On January 20, 2015, President Obama said the word transgender in his State of the Union address. It was only a word — but given that Ronald Reagan refused even to say the word AIDS publicly until 1985 because he was so disgusted by sexual diversity, the president’s choice to use that word counts for a very great deal. When I started my last book in the early aughts, people to whom I mentioned the trans kids I was writing about were astonished that they existed; some were appalled by what they took to be a precocious sexual perversion. But as one trans activist said to me, “Trans is who you are; sexuality is whom you bounce it off of,” and people can accept who someone is more readily than what someone does. Now federal prisoners’ gender transitions are covered by government funds, and in 2013, the DSM, the bible of psychiatry, shifted its code from gender-identity disorder, which posited that all trans people were mentally ill, to gender dysphoria, the supposition that it is not inherently diseased minds but sadness about their wrongful bodies that warrants intervention. It is now accepted that you are who you say you are.
Trans and gay are not the same thing experientially, but they have been amalgamated politically under the now-dominant LGBTQ banner — a necessity given the much larger number of gay people than trans people. But that very acronym speaks to diversity within this embracing queer community and acceptance of that diversity outside it. How did it happen? The night of Obama’s election in 2008 was a painful one for many gay people. I welcomed this new president, but I mourned Proposition 8 passing in California, revoking the right to marriage where it had already been granted; grieved over the state constitutional amendments in Florida and Arizona that made gay marriage illegal.

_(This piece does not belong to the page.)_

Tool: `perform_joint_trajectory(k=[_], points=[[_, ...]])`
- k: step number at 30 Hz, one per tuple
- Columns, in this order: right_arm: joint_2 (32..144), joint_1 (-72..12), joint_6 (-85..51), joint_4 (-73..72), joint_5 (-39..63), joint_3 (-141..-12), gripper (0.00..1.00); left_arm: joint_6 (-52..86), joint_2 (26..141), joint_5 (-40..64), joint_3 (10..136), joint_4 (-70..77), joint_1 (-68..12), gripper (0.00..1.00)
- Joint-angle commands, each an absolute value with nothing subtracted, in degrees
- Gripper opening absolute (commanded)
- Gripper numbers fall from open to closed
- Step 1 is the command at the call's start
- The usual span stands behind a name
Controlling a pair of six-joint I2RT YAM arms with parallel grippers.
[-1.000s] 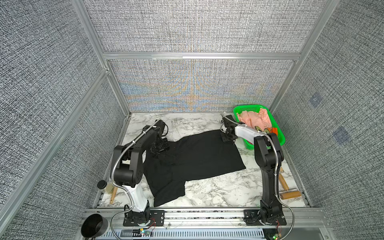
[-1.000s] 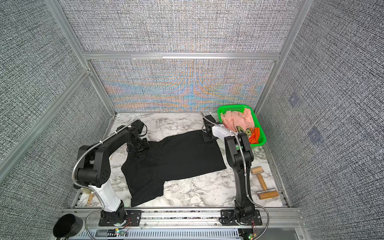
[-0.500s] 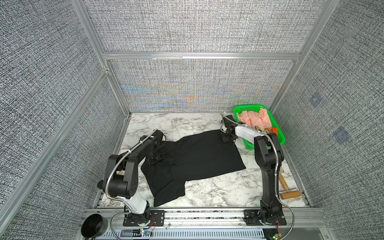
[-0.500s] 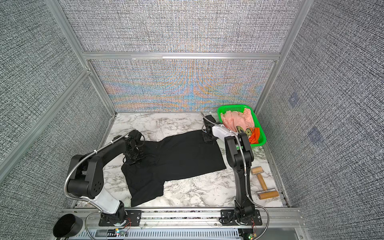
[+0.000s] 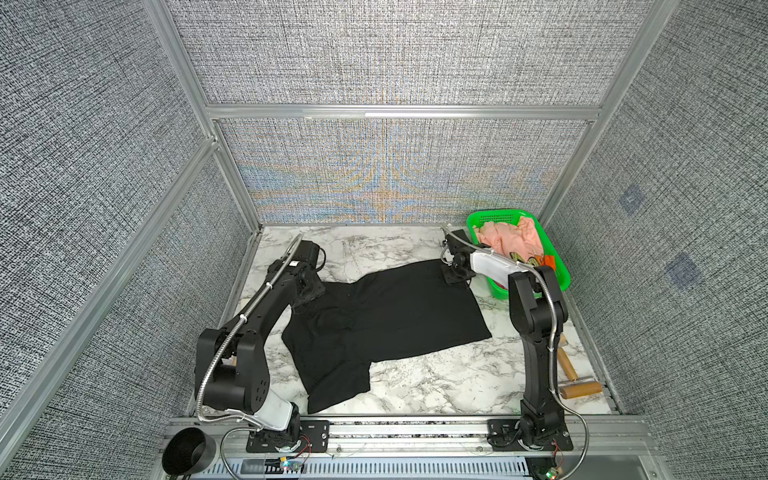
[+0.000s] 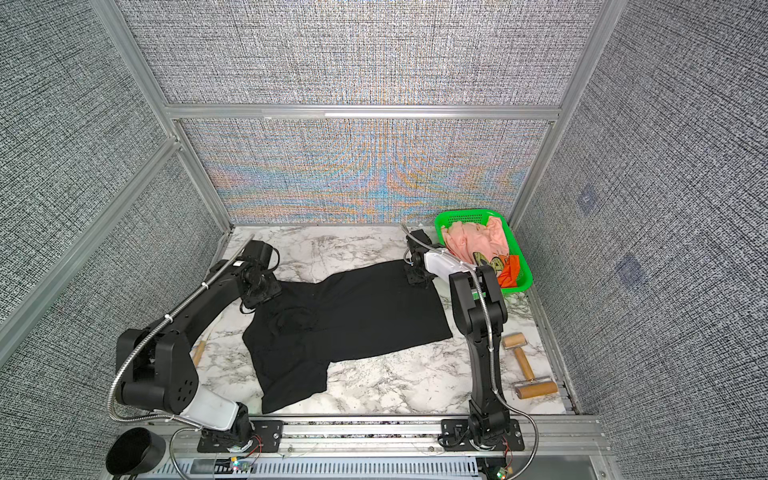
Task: Fold and stack t-shirts
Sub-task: Smooth out the T-shirt at the center of the table.
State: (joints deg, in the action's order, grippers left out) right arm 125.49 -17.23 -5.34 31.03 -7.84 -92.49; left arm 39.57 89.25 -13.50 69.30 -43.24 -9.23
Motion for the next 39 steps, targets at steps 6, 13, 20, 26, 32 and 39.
perform_joint_trajectory(k=[6, 13, 20, 26, 32, 39], points=[[124.50, -16.96, -8.03, 33.66, -7.18, -92.94, 0.36, 35.36, 99.36, -17.37, 77.92, -38.90, -4.52, 0.52], [123.18, -16.79, -9.55, 33.07, -6.26, -92.82, 0.36, 33.54, 105.45, -13.98, 78.82, -34.04, -0.33, 0.49], [122.23, -16.61, -10.15, 33.22, -5.54, -94.27, 0.37, 29.71, 111.90, -8.22, 82.98, -31.58, 1.75, 0.48], [121.21, -16.62, -10.55, 33.72, -5.80, -96.38, 0.37, 29.55, 118.78, -5.34, 89.55, -38.31, 2.67, 0.43], [121.52, -16.52, -10.63, 34.57, -6.06, -99.33, 0.37, 29.40, 118.50, -4.24, 87.87, -39.02, 2.83, 0.41], [124.32, -16.52, -9.98, 35.82, -5.65, -102.33, 0.37, 30.12, 117.41, -1.75, 83.56, -35.99, 3.32, 0.35]])
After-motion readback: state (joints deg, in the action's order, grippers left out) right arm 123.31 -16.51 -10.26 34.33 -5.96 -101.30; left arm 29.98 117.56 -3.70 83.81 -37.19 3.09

But the setback turned out to be galvanizing. A decade or so after the introduction of effective HIV treatment, LGBTQ people were empowered to talk about something other than AIDS, to fight for esteem instead of fighting merely for the right to remain alive. The coherence the movement for gay rights had achieved as it fought disease was now focused on seeking acceptance, and through a bewildering alchemy, the test case became marriage.
I used to be ashamed of being gay. For all that I put on a good show of pride, I used to feel I was making the most of an unfortunate situation. Partly, that changed because I grew up, achieved self-acceptance, met my husband, and had kids, all of which salved the regret. But also, the world stopped pitying me. The external validation of the class of human beings to which I belong has worked a subtle magic. Our assertions of pride have finally achieved that pride.